Task prompt —
What you return must be every line from the beginning of the data through the line holding "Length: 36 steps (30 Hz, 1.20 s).", unchanged.
Segment Open
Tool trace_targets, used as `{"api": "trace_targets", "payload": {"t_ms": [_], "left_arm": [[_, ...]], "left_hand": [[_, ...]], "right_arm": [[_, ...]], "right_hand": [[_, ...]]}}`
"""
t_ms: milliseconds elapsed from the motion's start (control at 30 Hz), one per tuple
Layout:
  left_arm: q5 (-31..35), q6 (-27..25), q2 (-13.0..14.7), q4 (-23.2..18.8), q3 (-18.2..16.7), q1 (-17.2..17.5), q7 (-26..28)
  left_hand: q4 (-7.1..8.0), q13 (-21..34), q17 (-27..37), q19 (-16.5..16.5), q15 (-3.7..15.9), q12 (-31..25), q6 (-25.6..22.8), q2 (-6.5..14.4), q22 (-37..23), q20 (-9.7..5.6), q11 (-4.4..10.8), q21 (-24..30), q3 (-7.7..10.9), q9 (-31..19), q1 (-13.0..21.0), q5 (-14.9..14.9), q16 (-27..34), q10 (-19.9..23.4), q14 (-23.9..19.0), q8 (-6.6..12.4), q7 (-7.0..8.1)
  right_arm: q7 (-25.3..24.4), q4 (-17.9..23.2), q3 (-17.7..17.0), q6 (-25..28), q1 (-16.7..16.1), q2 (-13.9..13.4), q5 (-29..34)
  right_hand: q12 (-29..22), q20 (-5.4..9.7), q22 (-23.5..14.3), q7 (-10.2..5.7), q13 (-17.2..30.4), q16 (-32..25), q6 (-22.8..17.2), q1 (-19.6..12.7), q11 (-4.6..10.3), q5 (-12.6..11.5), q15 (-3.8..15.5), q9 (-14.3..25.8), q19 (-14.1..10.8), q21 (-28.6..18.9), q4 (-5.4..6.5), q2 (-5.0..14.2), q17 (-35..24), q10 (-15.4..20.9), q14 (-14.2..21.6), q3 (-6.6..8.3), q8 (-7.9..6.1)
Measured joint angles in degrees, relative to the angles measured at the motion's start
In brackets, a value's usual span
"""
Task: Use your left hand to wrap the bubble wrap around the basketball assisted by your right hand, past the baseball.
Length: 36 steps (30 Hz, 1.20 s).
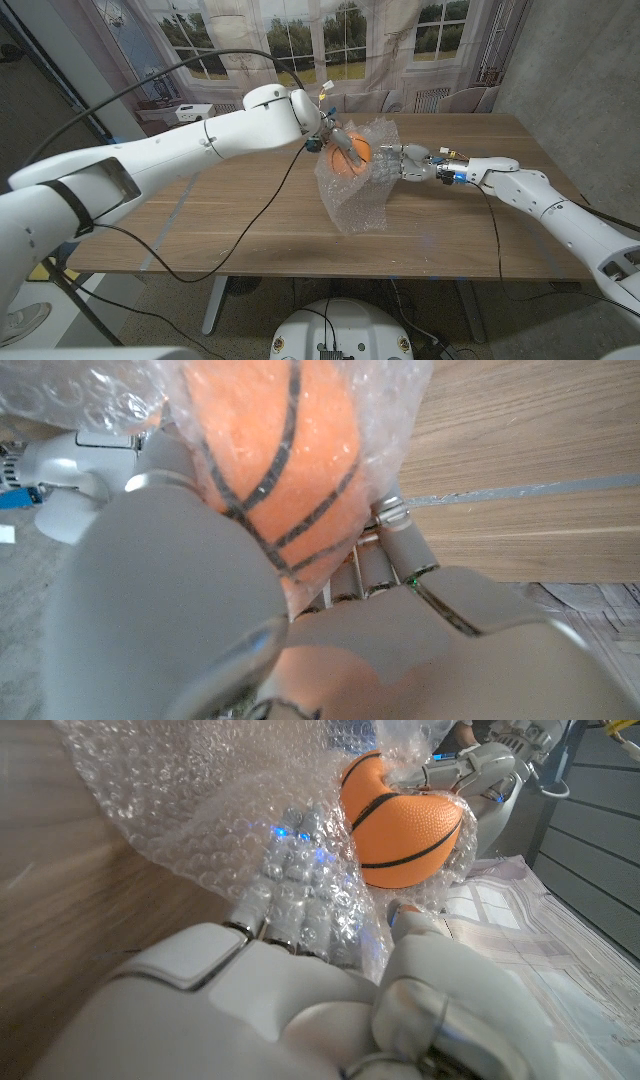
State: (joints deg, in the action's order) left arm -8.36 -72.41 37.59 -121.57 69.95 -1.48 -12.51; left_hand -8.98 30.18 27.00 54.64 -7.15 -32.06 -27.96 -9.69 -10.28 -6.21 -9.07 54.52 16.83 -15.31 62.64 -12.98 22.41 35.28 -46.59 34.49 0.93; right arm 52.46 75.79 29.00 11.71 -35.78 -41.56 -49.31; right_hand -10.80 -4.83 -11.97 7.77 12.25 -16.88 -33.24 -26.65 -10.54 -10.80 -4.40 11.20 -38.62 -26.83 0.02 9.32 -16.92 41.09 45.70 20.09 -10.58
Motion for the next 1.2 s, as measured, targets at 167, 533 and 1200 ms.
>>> {"api": "trace_targets", "payload": {"t_ms": [167, 533, 1200], "left_arm": [[-1.1, -2.0, -0.9, 1.4, 6.7, -5.3, -2.2], [-2.6, -2.5, -4.1, 6.0, 17.9, -11.5, -5.6], [-0.5, -3.1, -13.4, 12.3, 36.2, -18.4, -4.6]], "left_hand": [[0.00, 0.8, 0.2, 0.0, 0.00, 0.2, 0.0, 0.0, -0.2, 0.00, 0.01, 0.3, 0.00, -0.3, 0.0, 0.0, 0.0, 0.0, 0.0, -0.21, 0.00], [0.00, 1.6, 0.5, -0.4, 0.00, 0.4, -0.3, 0.0, -0.3, 0.41, 0.01, 0.9, 0.00, -0.3, 0.0, -0.3, 0.0, 0.0, 0.0, -0.57, -0.31], [-1.75, 7.9, 2.8, -5.6, -1.46, -1.1, -0.8, 0.0, -2.1, 5.64, 1.04, 3.2, 1.75, -0.2, 0.0, 0.2, 0.7, -1.0, -1.5, -0.85, -0.78]], "right_arm": [[-1.7, 3.0, 2.0, 2.0, 0.1, -0.5, 1.8], [-3.8, 5.9, 8.0, 7.0, 2.8, -0.1, 7.3], [-1.7, 4.0, 17.4, 7.8, 9.4, 2.3, 18.3]], "right_hand": [[0.2, -0.57, 0.2, -0.38, 0.0, 1.1, 1.9, 0.0, -0.07, 0.0, -0.63, 0.0, 2.4, 0.8, 0.00, 0.00, -0.5, -2.9, -3.0, 0.00, 0.07], [0.4, -3.06, 0.3, 0.96, 0.0, 4.3, 7.5, 1.5, -0.49, 0.0, -2.84, 0.0, 10.2, 2.9, 0.17, 0.34, -2.6, -13.6, -13.7, -0.16, 0.43], [0.2, 2.27, 0.4, 1.25, 1.5, 6.5, 22.9, 6.6, 3.89, 0.1, 2.41, 0.0, 16.7, 4.8, 4.29, -0.69, -3.6, -28.7, -24.9, -4.36, 0.03]]}}
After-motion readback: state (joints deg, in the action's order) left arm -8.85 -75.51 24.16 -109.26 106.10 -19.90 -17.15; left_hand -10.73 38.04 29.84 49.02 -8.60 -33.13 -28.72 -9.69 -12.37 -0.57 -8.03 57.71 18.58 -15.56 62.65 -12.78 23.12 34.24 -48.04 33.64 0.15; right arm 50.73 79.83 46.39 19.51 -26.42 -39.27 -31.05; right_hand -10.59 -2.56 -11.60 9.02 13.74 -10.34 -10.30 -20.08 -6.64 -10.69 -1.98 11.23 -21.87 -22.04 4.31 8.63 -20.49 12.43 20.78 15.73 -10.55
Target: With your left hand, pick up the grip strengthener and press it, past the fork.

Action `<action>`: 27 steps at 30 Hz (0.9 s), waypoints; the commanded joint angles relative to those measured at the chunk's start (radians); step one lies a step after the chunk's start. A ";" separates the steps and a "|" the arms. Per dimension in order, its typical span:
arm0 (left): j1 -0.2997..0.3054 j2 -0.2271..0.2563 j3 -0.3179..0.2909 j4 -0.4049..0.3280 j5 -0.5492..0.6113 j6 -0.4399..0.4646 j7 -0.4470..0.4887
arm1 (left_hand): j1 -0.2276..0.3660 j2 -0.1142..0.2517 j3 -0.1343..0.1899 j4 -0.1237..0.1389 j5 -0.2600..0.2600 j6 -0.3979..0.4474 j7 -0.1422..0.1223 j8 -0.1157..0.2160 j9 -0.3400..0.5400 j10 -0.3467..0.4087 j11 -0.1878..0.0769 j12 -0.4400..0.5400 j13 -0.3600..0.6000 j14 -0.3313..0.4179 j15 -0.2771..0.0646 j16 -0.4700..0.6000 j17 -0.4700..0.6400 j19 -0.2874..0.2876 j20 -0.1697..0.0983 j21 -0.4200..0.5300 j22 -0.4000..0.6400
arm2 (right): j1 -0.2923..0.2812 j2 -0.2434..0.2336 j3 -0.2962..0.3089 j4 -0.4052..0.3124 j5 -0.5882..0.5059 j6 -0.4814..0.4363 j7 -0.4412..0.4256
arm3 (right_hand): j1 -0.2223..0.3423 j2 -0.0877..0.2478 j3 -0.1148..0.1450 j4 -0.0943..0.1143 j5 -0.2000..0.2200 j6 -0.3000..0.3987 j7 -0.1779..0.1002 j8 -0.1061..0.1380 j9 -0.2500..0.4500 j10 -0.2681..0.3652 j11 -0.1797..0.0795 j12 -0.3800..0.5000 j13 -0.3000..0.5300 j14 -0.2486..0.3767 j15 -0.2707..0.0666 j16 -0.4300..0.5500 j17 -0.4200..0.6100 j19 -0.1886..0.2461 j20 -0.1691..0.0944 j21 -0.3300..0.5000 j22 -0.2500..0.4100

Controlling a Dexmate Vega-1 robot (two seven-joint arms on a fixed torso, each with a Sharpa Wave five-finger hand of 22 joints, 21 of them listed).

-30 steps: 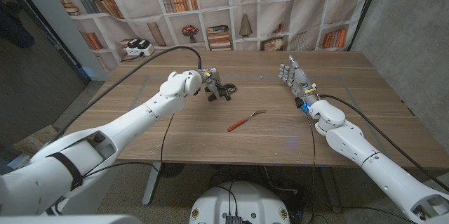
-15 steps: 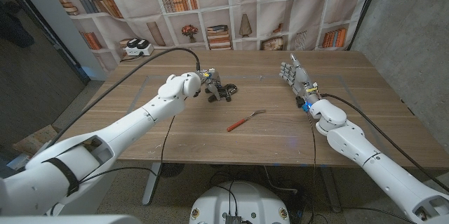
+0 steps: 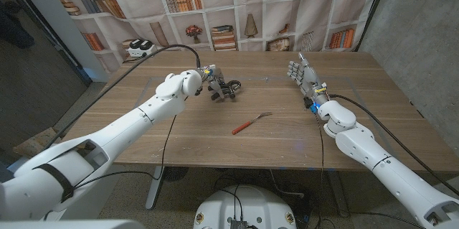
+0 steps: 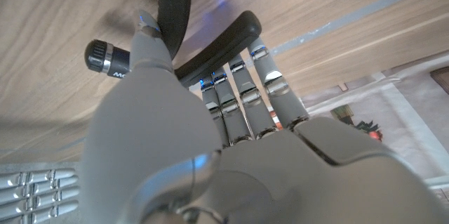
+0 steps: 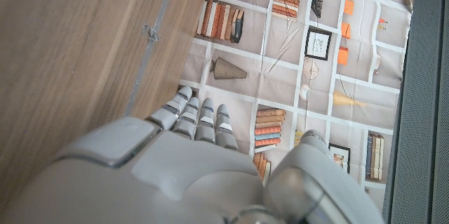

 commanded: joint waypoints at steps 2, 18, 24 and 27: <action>0.034 0.037 -0.053 -0.085 -0.053 0.024 0.072 | 0.120 0.129 0.060 0.057 -0.004 0.008 0.002 -0.002 0.000 0.005 0.000 -0.004 0.003 0.027 -0.079 -0.006 0.005 0.022 -0.021 -0.003 0.005 | 0.002 -0.009 0.008 -0.018 -0.002 -0.008 -0.006 | -0.001 0.009 0.000 -0.003 -0.003 0.006 -0.003 -0.003 0.005 0.009 -0.002 -0.005 0.002 0.005 0.003 -0.001 0.006 0.002 -0.001 -0.001 0.006; 0.163 0.101 -0.179 -0.241 -0.175 0.012 0.264 | 0.121 0.129 0.066 0.063 -0.011 0.013 0.002 -0.005 0.001 0.011 -0.004 -0.008 0.004 0.032 -0.081 -0.012 0.006 0.023 -0.022 -0.007 0.005 | -0.016 -0.018 0.021 -0.028 -0.004 0.028 0.008 | -0.001 0.011 -0.001 -0.004 -0.003 0.007 -0.002 -0.002 0.005 0.011 0.000 -0.005 0.002 0.006 0.002 -0.001 0.006 0.005 0.000 -0.001 0.006; 0.233 0.115 -0.229 -0.272 -0.233 -0.050 0.392 | 0.122 0.129 0.069 0.066 -0.014 0.017 0.001 -0.006 0.001 0.019 -0.005 -0.008 0.004 0.040 -0.083 -0.013 0.006 0.025 -0.022 -0.008 0.005 | -0.021 -0.026 0.013 -0.042 -0.018 0.022 0.006 | -0.001 0.011 -0.001 -0.005 -0.003 0.006 -0.002 -0.003 0.005 0.011 -0.001 -0.005 0.002 0.007 0.002 -0.001 0.006 0.005 0.000 -0.001 0.006; 0.263 0.110 -0.255 -0.270 -0.280 -0.096 0.452 | 0.122 0.128 0.071 0.066 -0.015 0.019 -0.001 -0.006 0.001 0.020 -0.003 -0.009 0.005 0.041 -0.086 -0.014 0.006 0.026 -0.023 -0.009 0.005 | -0.023 -0.028 0.014 -0.052 -0.019 0.022 0.004 | -0.001 0.011 -0.001 -0.005 -0.003 0.007 -0.002 -0.002 0.005 0.011 -0.001 -0.005 0.002 0.006 0.002 -0.001 0.006 0.005 0.000 -0.001 0.006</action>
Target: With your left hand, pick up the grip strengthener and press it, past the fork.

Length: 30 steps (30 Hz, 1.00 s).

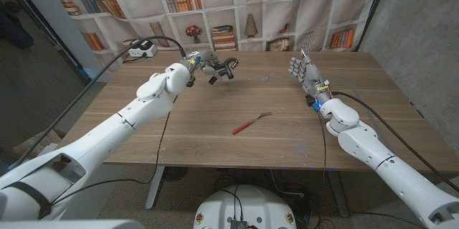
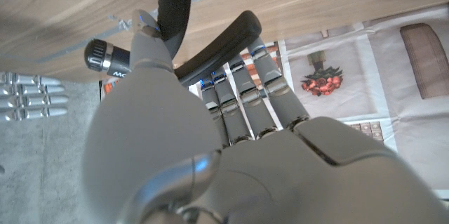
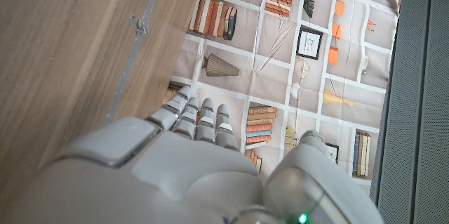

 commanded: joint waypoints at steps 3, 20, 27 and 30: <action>0.166 0.028 -0.133 -0.079 -0.148 -0.128 0.252 | 0.126 0.126 0.072 0.067 -0.001 0.012 0.000 0.000 0.004 0.011 0.001 -0.003 0.003 0.036 -0.083 -0.004 0.005 0.027 -0.023 -0.001 0.005 | -0.011 -0.013 -0.001 -0.028 -0.030 0.018 -0.004 | 0.003 0.007 -0.001 -0.005 -0.003 0.007 -0.003 -0.002 0.005 0.011 -0.001 -0.005 0.002 0.007 0.003 -0.002 0.006 0.005 0.000 -0.001 0.006; 0.211 0.015 -0.178 -0.047 -0.278 -0.295 0.404 | 0.127 0.126 0.080 0.072 -0.006 0.023 -0.001 -0.002 0.004 0.024 -0.003 -0.004 0.006 0.046 -0.085 -0.008 0.006 0.031 -0.024 -0.005 0.006 | -0.065 -0.028 0.023 -0.059 -0.028 0.052 -0.014 | 0.003 0.008 -0.002 -0.006 -0.003 0.007 -0.003 -0.002 0.005 0.012 0.000 -0.005 0.002 0.007 0.003 -0.002 0.006 0.006 -0.001 -0.002 0.006; 0.213 -0.004 -0.181 -0.003 -0.310 -0.385 0.467 | 0.127 0.126 0.084 0.074 -0.007 0.030 -0.003 -0.002 0.004 0.029 -0.005 -0.004 0.010 0.055 -0.091 -0.008 0.007 0.032 -0.026 -0.006 0.006 | -0.075 -0.029 0.027 -0.070 -0.032 0.049 -0.028 | 0.003 0.008 -0.002 -0.007 -0.003 0.007 -0.003 -0.002 0.005 0.012 0.000 -0.006 0.002 0.008 0.003 -0.002 0.006 0.006 -0.002 -0.002 0.006; 0.207 -0.008 -0.174 0.016 -0.312 -0.411 0.478 | 0.127 0.125 0.086 0.076 -0.008 0.032 -0.003 -0.003 0.004 0.032 -0.006 -0.003 0.012 0.058 -0.090 -0.009 0.007 0.035 -0.027 -0.006 0.006 | -0.077 -0.028 0.028 -0.076 -0.033 0.047 -0.034 | 0.003 0.008 -0.002 -0.007 -0.003 0.007 -0.003 -0.002 0.005 0.012 -0.001 -0.006 0.002 0.008 0.003 -0.002 0.006 0.007 -0.002 -0.002 0.006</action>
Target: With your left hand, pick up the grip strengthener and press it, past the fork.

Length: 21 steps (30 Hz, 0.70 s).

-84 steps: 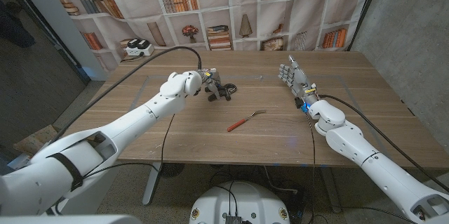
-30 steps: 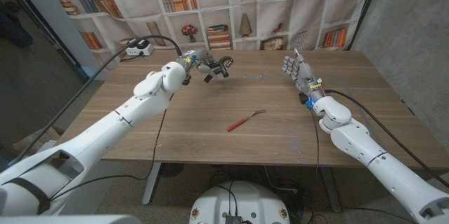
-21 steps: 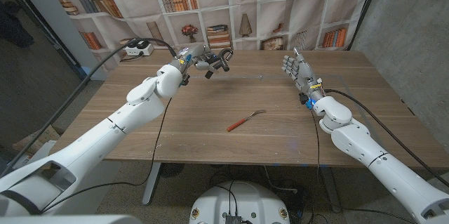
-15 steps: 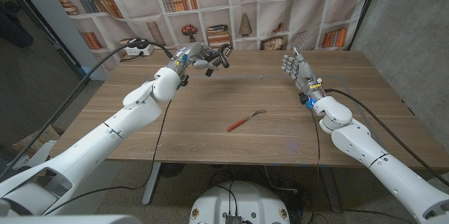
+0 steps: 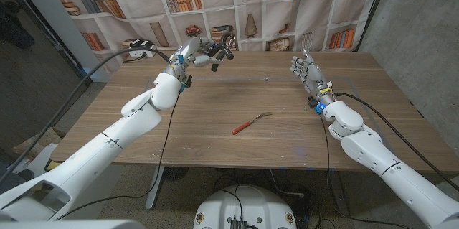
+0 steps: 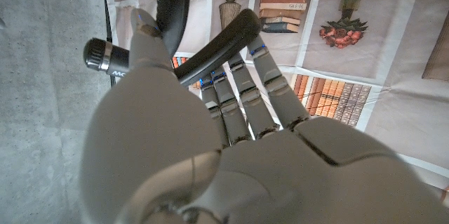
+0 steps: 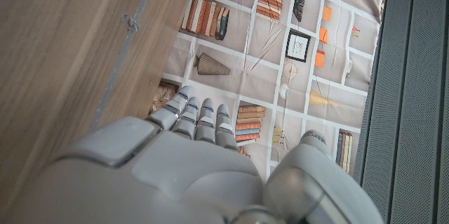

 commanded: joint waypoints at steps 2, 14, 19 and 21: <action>0.001 -0.016 0.000 0.060 -0.047 -0.128 0.087 | 0.127 0.125 0.087 0.076 -0.003 0.014 0.001 0.004 0.004 0.016 0.001 0.001 0.006 0.043 -0.086 0.001 0.002 0.024 -0.014 0.002 0.002 | -0.020 -0.003 0.007 -0.023 -0.008 0.000 -0.021 | 0.003 0.008 0.003 -0.002 -0.003 0.006 -0.003 -0.003 0.005 0.012 -0.001 -0.001 0.002 0.004 0.002 -0.002 0.006 0.007 -0.002 -0.002 0.006; -0.029 -0.014 0.019 0.086 -0.059 -0.174 0.072 | 0.204 0.141 0.144 0.048 -0.001 0.053 0.010 0.007 0.004 0.056 0.001 0.011 0.026 0.086 -0.100 0.004 0.006 0.055 -0.031 0.005 0.001 | -0.029 -0.005 0.012 -0.045 -0.019 0.002 -0.036 | 0.002 0.009 0.002 -0.002 -0.003 0.005 -0.003 -0.003 0.005 0.012 -0.001 -0.001 0.002 0.005 0.001 -0.002 0.006 0.007 -0.002 -0.002 0.006; -0.032 -0.014 0.024 0.085 -0.059 -0.172 0.067 | 0.230 0.144 0.165 0.041 -0.003 0.061 0.011 0.007 0.005 0.066 0.001 0.014 0.031 0.094 -0.110 0.004 0.009 0.061 -0.035 0.004 0.000 | -0.038 -0.008 0.020 -0.052 -0.016 0.005 -0.038 | 0.002 0.009 0.002 -0.002 -0.003 0.005 -0.006 -0.003 0.005 0.013 -0.001 -0.001 0.002 0.005 0.001 -0.002 0.006 0.007 -0.001 -0.002 0.006; -0.031 -0.018 0.025 0.085 -0.058 -0.172 0.071 | 0.241 0.146 0.176 0.040 -0.004 0.065 0.011 0.007 0.005 0.070 0.001 0.015 0.035 0.102 -0.112 0.006 0.010 0.067 -0.038 0.005 0.000 | -0.039 -0.009 0.021 -0.051 -0.015 0.007 -0.036 | 0.002 0.009 0.002 -0.002 -0.003 0.005 -0.006 -0.003 0.005 0.013 -0.001 -0.001 0.002 0.004 0.000 -0.003 0.006 0.007 -0.001 -0.002 0.006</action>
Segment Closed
The answer —
Tool trace_targets, used as `{"api": "trace_targets", "payload": {"t_ms": [_], "left_arm": [[_, ...]], "left_hand": [[_, ...]], "right_arm": [[_, ...]], "right_hand": [[_, ...]]}}`
"""
t_ms: milliseconds elapsed from the motion's start (control at 30 Hz), one per tuple
Layout:
  left_arm: q5 (-31..35), q6 (-27..25), q2 (-13.0..14.7), q4 (-23.2..18.8), q3 (-18.2..16.7), q1 (-17.2..17.5), q7 (-26..28)
  left_hand: q4 (-7.1..8.0), q13 (-21..34), q17 (-27..37), q19 (-16.5..16.5), q15 (-3.7..15.9), q12 (-31..25), q6 (-25.6..22.8), q2 (-6.5..14.4), q22 (-37..23), q20 (-9.7..5.6), q11 (-4.4..10.8), q21 (-24..30), q3 (-7.7..10.9), q9 (-31..19), q1 (-13.0..21.0), q5 (-14.9..14.9), q16 (-27..34), q10 (-19.9..23.4), q14 (-23.9..19.0), q8 (-6.6..12.4), q7 (-7.0..8.1)
  right_arm: q7 (-25.3..24.4), q4 (-17.9..23.2), q3 (-17.7..17.0), q6 (-25..28), q1 (-16.7..16.1), q2 (-13.9..13.4), q5 (-29..34)
  right_hand: q12 (-29..22), q20 (-5.4..9.7), q22 (-23.5..14.3), q7 (-10.2..5.7), q13 (-17.2..30.4), q16 (-32..25), q6 (-22.8..17.2), q1 (-19.6..12.7), q11 (-4.6..10.3), q5 (-12.6..11.5), q15 (-3.8..15.5), q9 (-14.3..25.8), q19 (-14.1..10.8), q21 (-28.6..18.9), q4 (-5.4..6.5), q2 (-5.0..14.2), q17 (-35..24), q10 (-15.4..20.9), q14 (-14.2..21.6), q3 (-6.6..8.3), q8 (-7.9..6.1)
Measured joint angles in degrees, relative to the angles measured at the motion's start
In brackets, a value's usual span
"""
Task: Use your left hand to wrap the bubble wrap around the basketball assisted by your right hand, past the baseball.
Length: 36 steps (30 Hz, 1.20 s).

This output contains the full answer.